Every writer has experienced those happy accidents when the writing suddenly veers off course and a far better idea emerges.  One could argue that these aren’t really mistakes, but rather the machinations of the subconscious taking control over the work and sending it along to where it should have been going in the first place.  The trick for the writer, or the woodworker, or plumber, is to embrace these little diversions, make adjustments and thank them for their service. 

Since it’s popular to relabel things once considered negative in order to sooth easily offended sensibilities (you’re not tone-deaf, just harmonically challenged), what’s called for is a redefinition of mistake.  Back at the company I worked for, we’d sarcastically describe some monumental f**kup as a growth opportunity.  That’s a good start.  Maybe “Unplanned Deviation From Projected Outcome”, or UDFPO. 

Or maybe just another life lesson, which if you’re lucky, will never stop being taught. 


  1. I remember reading the 1960s best-seller "Up the Down Staircase" by Bel Kaufman, where the new teacher, working at a really run-down underfunded high school, was constantly told by the principal, "Let it be a challenge to you." That's administrativese for "What could possibly go wrong?"

    1. I'd often say to an employee, "I know it's a sticky issue, but you love a challenge."

  2. Our class put on a play based on Up the Down Staircase. A couple of catchphrases from the book lasted for decades. ("Give 'em a round of clap!")

    When designing software, I'd ask employees (far too optimistic) to estimate weeks/months for completion, double it and then give me that figure. I'd double it again when turning the proposal in to the chief technical officer. More often than not, that figure proved more realistic.
    We also used incremental development on huge projects. We always kept the distant goal in sight, but we'd develop small pieces and gradually tie everything together. I've done monolithic development, but it takes a lot of focus and patience.
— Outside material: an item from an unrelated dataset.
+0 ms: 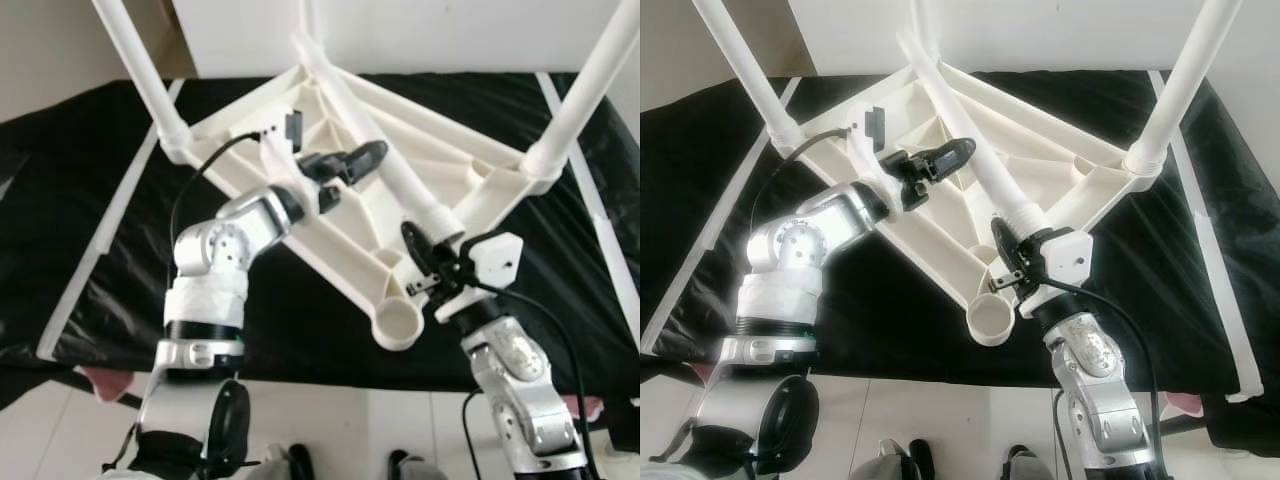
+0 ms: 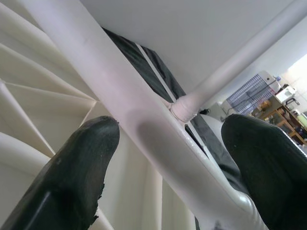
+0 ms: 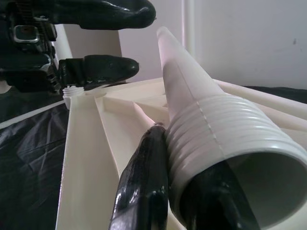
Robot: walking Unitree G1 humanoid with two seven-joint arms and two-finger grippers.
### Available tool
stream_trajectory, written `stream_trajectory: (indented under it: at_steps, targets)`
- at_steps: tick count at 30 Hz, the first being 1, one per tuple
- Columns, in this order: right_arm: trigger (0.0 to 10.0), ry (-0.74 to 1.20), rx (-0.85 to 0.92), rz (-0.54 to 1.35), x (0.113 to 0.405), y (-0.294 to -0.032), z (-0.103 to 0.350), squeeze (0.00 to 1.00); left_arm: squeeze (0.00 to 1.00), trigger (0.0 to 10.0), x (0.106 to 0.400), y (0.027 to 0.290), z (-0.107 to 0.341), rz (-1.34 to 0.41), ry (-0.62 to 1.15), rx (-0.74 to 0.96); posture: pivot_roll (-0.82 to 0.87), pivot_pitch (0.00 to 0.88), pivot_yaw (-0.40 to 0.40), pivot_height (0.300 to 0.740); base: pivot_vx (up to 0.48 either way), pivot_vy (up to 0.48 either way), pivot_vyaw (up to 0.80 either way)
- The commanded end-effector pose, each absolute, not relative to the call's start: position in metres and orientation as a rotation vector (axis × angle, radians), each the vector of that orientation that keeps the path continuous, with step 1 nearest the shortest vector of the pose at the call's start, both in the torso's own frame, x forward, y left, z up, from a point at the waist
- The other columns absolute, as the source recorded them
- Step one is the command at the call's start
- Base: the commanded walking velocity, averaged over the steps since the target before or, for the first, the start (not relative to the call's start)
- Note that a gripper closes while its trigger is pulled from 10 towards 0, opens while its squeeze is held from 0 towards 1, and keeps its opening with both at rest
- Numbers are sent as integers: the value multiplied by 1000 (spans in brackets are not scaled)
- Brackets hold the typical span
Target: Building children table
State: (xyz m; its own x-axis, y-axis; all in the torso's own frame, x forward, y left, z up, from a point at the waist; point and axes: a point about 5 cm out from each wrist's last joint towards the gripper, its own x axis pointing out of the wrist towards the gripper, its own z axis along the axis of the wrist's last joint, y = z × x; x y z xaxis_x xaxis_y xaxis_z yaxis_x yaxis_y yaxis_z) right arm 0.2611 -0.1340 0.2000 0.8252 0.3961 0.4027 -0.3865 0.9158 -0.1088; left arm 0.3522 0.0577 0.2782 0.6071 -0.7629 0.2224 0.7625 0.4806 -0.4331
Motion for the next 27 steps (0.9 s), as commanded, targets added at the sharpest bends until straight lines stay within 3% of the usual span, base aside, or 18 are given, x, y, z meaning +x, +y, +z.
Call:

    1. Our ad agency did a lot of software development, and you are certainly correct that estimates of time to completion (meaning cost to us and our clients) were usually grossly understated. I realized eventually that the developers meant it, being eternal optimists and full of self-regard. Like you, I upped the numbers a lot. Handling things in chunks was a smart approach. The other thing was to diligently manage scope of the project. Clients were devilish in creeping that scope, and then insisting it was part of the deal. We lost a fair amount of money figuring all this out, but along the way made a boatload of money, so it worked out.

  3. My favorite acronym relates to your experience with monumental f**kups is AFGO: Another effing Growth Opportunity. A kind of life mantra.